#### WHAT YOU WILL DO:
Show each line of the records in which the word "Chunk" occurs.

[Stored records]
_ _ _ _ _

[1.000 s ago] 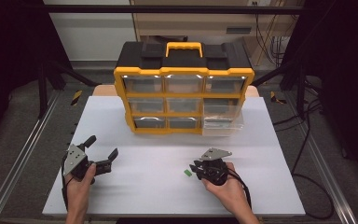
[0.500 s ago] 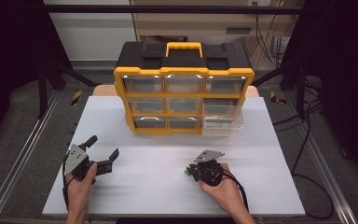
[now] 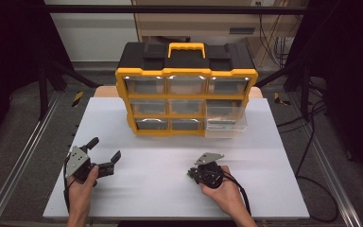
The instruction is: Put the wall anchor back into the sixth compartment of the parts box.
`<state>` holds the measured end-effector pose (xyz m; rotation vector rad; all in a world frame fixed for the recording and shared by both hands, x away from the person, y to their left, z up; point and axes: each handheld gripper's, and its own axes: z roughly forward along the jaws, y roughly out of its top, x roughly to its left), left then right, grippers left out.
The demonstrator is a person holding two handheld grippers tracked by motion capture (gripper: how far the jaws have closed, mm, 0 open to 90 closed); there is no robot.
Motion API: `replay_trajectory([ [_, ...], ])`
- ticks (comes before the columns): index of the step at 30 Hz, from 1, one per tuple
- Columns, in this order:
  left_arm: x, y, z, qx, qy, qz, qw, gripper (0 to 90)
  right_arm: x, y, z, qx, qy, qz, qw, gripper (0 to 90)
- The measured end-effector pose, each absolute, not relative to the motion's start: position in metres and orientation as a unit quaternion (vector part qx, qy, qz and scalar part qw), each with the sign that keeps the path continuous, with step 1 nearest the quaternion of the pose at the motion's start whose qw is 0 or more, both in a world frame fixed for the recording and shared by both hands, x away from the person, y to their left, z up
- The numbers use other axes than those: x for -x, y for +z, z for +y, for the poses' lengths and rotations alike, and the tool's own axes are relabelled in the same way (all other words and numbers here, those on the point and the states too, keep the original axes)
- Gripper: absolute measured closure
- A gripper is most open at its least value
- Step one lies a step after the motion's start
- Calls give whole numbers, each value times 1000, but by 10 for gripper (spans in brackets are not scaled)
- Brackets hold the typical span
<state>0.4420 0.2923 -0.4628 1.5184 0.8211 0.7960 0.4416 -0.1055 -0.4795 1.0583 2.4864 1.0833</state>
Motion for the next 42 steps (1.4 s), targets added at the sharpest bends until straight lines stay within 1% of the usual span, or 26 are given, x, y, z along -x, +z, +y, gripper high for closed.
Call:
replay_trajectory([
  [4,-442,-463,292,-650,341,351,581,13,-443,-479,-106,-365,370,847,115,816],
  [11,-442,-463,292,-650,340,351,581,13,-442,-480,-104,-367,367,847,113,822],
  [16,-442,-462,292,-650,341,351,581,13,-443,-482,-104,-370,359,849,120,842],
  [24,-442,-463,295,-648,342,354,581,13,-442,-479,-106,-370,375,840,130,843],
  [30,-441,-463,293,-650,342,352,580,13,-440,-468,-117,-370,413,819,150,844],
  [35,-441,-463,292,-652,342,351,579,13,-433,-453,-126,-364,444,800,172,844],
  [42,-440,-463,291,-652,343,350,578,13,-426,-431,-134,-359,472,782,191,844],
])
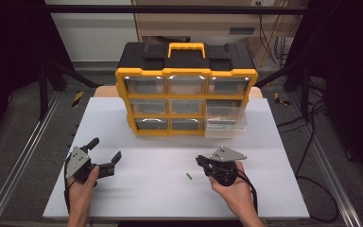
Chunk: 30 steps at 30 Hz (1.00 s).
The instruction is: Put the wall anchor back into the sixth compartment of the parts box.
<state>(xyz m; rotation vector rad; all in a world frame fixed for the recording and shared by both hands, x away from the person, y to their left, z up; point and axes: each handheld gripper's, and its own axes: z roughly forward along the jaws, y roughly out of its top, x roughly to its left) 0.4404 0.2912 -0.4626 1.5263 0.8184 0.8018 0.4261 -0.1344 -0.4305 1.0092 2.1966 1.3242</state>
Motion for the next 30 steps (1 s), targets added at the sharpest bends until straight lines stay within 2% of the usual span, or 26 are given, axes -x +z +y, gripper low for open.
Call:
replay_trajectory([
  [16,-441,-463,291,-653,343,351,576,12,-418,-360,-153,-338,512,755,232,844],
  [30,-440,-463,292,-651,344,351,578,13,-439,-304,-181,-344,529,726,273,843],
])
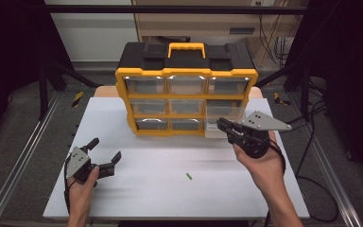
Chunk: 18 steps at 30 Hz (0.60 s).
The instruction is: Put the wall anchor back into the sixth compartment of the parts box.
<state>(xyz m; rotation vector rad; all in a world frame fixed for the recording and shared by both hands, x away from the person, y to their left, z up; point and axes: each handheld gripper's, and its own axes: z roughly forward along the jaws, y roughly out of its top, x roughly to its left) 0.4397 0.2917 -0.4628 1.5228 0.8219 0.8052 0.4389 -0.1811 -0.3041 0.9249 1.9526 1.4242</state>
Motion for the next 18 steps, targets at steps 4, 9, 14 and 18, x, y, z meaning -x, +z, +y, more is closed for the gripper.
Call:
replay_trajectory([
  [4,-440,-463,293,-649,344,353,579,12,-449,-296,-190,-354,529,720,277,844],
  [9,-440,-463,292,-651,344,352,578,12,-457,-291,-196,-359,519,723,282,843],
  [14,-440,-463,292,-650,344,352,578,12,-463,-288,-199,-363,509,727,283,844],
  [18,-440,-463,292,-651,344,352,579,12,-469,-286,-200,-362,502,732,285,843],
])
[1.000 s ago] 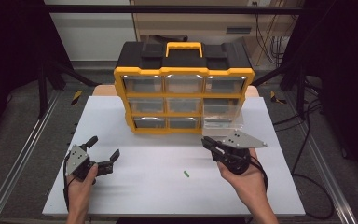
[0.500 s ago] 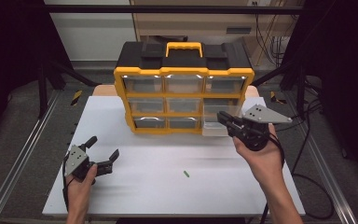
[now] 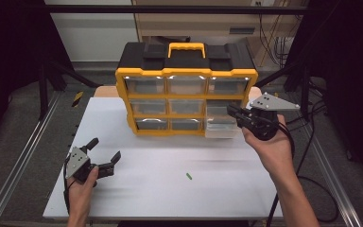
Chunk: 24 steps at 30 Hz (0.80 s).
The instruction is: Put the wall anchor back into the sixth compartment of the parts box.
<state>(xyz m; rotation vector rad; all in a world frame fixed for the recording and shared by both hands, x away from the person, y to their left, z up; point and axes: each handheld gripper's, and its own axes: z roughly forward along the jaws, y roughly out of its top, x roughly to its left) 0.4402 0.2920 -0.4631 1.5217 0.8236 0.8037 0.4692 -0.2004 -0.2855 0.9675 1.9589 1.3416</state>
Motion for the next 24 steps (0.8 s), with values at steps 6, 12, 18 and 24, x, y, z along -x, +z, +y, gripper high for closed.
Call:
replay_trajectory([
  [6,-440,-463,293,-650,344,352,578,12,-478,-283,-199,-363,487,744,280,843],
  [12,-440,-463,294,-649,345,354,579,12,-485,-284,-197,-365,474,753,274,843],
  [18,-440,-462,294,-648,346,354,579,12,-490,-286,-198,-370,460,761,271,843],
  [24,-440,-463,294,-648,343,354,580,12,-495,-289,-199,-382,448,764,265,818],
])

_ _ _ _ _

#### ANSWER BOX:
Chunk: 30 steps at 30 Hz (1.00 s).
Chunk: 18 steps at 30 Hz (0.60 s).
Chunk: 24 steps at 30 Hz (0.80 s).

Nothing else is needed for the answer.